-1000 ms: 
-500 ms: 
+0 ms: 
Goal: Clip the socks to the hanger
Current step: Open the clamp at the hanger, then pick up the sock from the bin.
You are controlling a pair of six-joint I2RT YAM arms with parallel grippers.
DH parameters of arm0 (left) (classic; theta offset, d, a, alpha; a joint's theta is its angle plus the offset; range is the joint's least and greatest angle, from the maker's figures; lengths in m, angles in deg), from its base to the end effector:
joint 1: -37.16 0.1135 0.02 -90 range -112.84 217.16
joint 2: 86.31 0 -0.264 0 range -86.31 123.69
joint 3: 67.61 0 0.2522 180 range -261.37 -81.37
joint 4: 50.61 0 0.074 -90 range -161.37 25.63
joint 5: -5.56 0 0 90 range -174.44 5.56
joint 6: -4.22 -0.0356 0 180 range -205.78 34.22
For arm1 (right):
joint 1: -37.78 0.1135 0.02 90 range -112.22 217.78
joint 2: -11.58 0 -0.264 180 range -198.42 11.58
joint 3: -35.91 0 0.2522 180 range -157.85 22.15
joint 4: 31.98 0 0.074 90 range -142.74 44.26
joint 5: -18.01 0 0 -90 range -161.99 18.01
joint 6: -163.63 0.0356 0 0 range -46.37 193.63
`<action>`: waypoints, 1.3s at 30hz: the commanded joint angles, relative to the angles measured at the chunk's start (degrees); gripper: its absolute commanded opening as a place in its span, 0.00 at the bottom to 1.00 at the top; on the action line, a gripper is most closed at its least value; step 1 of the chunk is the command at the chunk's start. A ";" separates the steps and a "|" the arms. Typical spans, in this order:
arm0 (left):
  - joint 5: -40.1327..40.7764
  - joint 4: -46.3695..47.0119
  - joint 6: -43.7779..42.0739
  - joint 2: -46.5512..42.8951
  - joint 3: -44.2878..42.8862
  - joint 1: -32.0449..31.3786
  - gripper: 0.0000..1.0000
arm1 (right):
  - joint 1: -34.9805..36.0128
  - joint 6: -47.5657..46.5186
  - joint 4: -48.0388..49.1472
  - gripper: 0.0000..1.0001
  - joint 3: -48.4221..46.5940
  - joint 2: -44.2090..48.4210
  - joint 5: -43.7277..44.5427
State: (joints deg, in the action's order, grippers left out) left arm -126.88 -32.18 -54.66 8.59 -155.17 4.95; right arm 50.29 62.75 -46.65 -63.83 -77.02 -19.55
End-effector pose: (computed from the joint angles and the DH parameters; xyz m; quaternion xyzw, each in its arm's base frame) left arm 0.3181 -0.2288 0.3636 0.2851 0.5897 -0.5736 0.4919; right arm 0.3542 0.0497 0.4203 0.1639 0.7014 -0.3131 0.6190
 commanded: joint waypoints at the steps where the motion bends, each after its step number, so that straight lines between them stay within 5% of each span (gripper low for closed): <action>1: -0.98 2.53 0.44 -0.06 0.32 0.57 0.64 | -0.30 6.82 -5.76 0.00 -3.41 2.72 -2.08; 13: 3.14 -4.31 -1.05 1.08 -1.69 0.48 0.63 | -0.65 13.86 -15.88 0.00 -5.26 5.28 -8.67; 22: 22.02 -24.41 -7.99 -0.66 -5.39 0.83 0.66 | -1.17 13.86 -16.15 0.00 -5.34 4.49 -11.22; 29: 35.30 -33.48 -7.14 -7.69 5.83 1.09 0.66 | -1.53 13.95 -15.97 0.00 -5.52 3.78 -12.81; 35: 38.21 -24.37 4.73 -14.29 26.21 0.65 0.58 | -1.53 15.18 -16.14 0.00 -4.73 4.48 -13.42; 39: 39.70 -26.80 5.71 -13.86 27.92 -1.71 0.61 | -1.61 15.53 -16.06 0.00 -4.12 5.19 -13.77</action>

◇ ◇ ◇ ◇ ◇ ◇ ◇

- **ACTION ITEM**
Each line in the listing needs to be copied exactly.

- **RESPONSE TO THIS EXERCISE**
-1000 ms: 
-500 ms: 
+0 ms: 
Goal: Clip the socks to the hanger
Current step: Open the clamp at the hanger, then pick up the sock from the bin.
You are controlling a pair of six-joint I2RT YAM arms with parallel grippers.
DH parameters of arm0 (left) (classic; theta offset, d, a, alpha; a joint's theta is its angle plus the offset; range is the joint's least and greatest angle, from the maker's figures; lengths in m, angles in deg), from its base to the end effector:
joint 1: -37.16 0.1135 0.02 -90 range -112.84 217.16
joint 2: 86.31 0 -0.264 0 range -86.31 123.69
joint 3: 67.61 0 0.2522 180 range -261.37 -81.37
joint 4: 50.61 0 0.074 -90 range -161.37 25.63
joint 5: -5.56 0 0 90 range -174.44 5.56
joint 6: -4.22 -0.0356 0 180 range -205.78 34.22
For arm1 (right):
joint 1: -37.78 0.1135 0.02 90 range -112.22 217.78
joint 2: -11.58 0 -0.264 180 range -198.42 11.58
joint 3: -35.91 0 0.2522 180 range -157.85 22.15
joint 4: 31.98 0 0.074 90 range -142.74 44.26
joint 5: -18.01 0 0 -90 range -161.99 18.01
joint 6: -163.63 0.0356 0 0 range -46.37 193.63
`<action>`: waypoints, 1.3s at 30hz: the commanded joint angles, relative to the angles measured at the chunk's start (degrees); gripper: its absolute commanded opening as a place in its span, 0.00 at the bottom to 1.00 at the top; on the action line, a gripper is most closed at its least value; step 1 of the chunk is the command at the chunk's start. A ";" separates the steps and a "|" the arms. Typical spans, in this order:
arm0 (left):
  - joint 5: -40.1327..40.7764
  - joint 4: -46.3695..47.0119
  - joint 6: -43.7779..42.0739
  - joint 2: -46.5512..42.8951
  - joint 3: -44.2878..42.8862
  - joint 1: -32.0449..31.3786
  - gripper: 0.0000..1.0000
arm1 (right):
  - joint 1: -34.9805..36.0128
  - joint 6: -47.5657..46.5186
  - joint 4: -48.0388..49.1472
  - gripper: 0.0000..1.0001
  - joint 3: -48.4221..46.5940
  - joint 2: -44.2090..48.4210
  - joint 5: -43.7277..44.5427
State: (joints deg, in the action's order, grippers left out) left arm -126.88 -32.18 -54.66 8.59 -155.17 4.95; right arm 50.29 62.75 -46.65 -63.83 -77.02 -19.55
End-effector pose: (computed from the joint angles and the DH parameters; xyz m; quaternion xyzw, each in its arm's base frame) left arm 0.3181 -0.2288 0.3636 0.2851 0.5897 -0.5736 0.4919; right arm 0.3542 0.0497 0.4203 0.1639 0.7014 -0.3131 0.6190
 commanded: joint waypoints at the steps where the motion bends, each after its step number, so that straight lines between them stay within 5% of each span (gripper low for closed): <action>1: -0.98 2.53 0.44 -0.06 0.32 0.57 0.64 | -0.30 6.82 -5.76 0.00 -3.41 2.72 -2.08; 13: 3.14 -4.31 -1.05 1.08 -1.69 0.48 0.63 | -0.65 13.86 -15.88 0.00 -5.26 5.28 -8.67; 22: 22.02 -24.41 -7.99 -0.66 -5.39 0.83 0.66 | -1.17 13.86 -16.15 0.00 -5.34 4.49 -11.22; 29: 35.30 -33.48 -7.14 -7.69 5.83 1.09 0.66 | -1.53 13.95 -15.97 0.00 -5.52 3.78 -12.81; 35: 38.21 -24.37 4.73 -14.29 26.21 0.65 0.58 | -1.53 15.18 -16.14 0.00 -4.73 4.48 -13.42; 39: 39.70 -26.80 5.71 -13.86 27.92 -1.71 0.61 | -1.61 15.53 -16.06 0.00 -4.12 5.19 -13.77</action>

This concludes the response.